**What is required:** All lines holding the string "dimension" should be copied from the data below.

**Given entries:**
___

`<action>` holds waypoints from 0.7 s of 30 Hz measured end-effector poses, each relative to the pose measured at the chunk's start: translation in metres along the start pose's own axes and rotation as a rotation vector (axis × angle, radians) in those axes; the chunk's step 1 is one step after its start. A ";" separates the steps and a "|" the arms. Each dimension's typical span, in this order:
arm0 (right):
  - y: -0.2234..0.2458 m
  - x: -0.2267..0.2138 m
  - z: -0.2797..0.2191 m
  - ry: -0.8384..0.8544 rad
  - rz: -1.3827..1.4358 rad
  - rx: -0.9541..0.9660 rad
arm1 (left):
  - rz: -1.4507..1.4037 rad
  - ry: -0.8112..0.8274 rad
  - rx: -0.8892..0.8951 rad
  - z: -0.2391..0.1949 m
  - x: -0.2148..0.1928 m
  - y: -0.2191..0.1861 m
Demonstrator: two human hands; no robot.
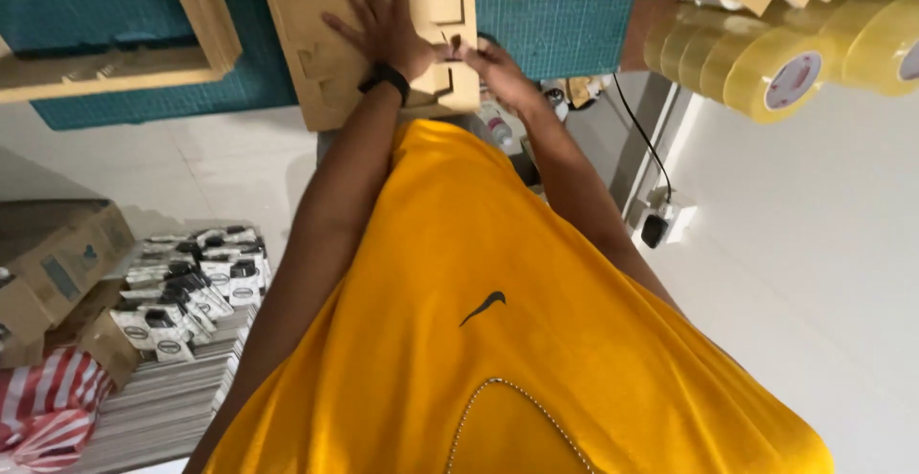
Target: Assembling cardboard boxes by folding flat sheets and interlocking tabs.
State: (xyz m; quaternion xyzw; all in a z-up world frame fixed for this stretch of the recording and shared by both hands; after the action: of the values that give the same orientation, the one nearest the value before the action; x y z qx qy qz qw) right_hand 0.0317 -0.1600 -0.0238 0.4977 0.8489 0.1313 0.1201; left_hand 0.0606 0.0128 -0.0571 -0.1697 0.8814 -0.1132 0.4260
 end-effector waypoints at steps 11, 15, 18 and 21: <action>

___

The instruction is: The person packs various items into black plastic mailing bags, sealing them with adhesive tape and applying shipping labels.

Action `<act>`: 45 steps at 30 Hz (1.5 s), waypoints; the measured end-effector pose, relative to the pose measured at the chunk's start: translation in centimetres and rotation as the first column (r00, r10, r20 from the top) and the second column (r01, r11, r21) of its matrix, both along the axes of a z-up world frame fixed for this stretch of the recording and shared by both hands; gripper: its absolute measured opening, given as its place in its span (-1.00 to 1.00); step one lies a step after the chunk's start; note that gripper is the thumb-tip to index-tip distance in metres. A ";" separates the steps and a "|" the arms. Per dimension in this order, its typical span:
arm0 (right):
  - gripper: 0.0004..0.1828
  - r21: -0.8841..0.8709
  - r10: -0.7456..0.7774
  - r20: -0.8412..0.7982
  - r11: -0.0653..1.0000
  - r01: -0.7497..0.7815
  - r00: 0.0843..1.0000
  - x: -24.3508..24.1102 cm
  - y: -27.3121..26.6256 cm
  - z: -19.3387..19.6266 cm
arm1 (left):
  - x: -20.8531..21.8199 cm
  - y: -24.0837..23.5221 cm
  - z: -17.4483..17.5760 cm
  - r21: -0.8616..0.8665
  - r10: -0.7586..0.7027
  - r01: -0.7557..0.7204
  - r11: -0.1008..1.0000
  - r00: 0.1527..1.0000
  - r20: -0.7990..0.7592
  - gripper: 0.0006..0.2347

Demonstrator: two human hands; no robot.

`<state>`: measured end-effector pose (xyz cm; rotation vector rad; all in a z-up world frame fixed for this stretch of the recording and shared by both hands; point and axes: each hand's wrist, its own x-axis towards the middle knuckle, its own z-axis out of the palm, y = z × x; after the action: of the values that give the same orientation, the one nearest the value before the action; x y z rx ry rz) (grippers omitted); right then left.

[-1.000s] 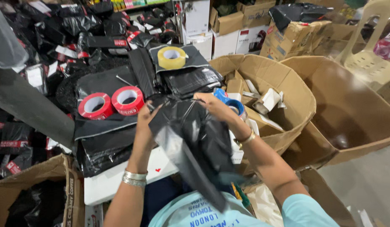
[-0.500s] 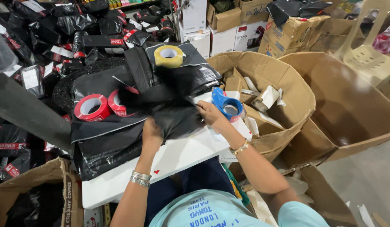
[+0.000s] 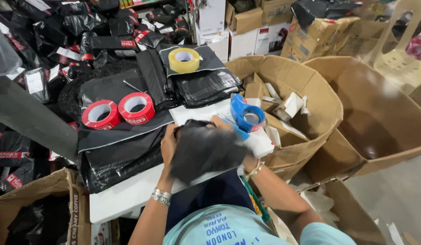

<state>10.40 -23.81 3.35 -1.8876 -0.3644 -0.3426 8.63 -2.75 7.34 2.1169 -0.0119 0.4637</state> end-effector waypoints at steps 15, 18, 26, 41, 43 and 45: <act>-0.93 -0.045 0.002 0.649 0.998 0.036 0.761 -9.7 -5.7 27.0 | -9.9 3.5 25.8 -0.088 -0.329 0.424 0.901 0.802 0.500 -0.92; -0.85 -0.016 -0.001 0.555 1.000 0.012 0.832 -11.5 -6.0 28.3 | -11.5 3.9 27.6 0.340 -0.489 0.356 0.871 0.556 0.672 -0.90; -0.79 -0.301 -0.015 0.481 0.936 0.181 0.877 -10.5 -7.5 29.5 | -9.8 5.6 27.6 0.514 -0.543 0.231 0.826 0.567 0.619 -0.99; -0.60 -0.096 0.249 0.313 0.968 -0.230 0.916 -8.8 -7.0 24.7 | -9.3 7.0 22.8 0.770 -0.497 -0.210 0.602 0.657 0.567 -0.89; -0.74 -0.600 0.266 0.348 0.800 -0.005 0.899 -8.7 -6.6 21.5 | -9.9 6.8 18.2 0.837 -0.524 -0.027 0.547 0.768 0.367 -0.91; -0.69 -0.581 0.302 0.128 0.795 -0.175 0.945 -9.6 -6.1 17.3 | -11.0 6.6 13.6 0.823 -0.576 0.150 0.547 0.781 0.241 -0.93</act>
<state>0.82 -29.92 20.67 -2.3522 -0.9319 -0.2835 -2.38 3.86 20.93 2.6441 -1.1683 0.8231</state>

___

**Result of the task:**
`<action>` holds waypoints from 0.7 s of 30 Hz measured end-effector poses, each relative to the pose measured at the chunk's start: translation in metres along the start pose's own axes and rotation as a rotation vector (axis × angle, radians) in those axes; the chunk's step 1 is one step after its start. A ";" separates the steps and a "|" the arms. Each dimension's typical span, in this order:
Action `<act>`: 45 steps at 30 Hz (1.5 s), waypoints; the measured end-effector pose, relative to the pose measured at the chunk's start: translation in centimetres and rotation as the first column (r00, r10, r20 from the top) and the second column (r01, r11, r21) of its matrix, both along the axes of a z-up world frame fixed for this stretch of the recording and shared by both hands; gripper: its absolute measured opening, given as its place in its span (-1.00 to 1.00); step one lies a step after the chunk's start; note that gripper is the thumb-tip to index-tip distance in metres. A ";" separates the steps and a "|" the arms. Per dimension in this order, its typical span:

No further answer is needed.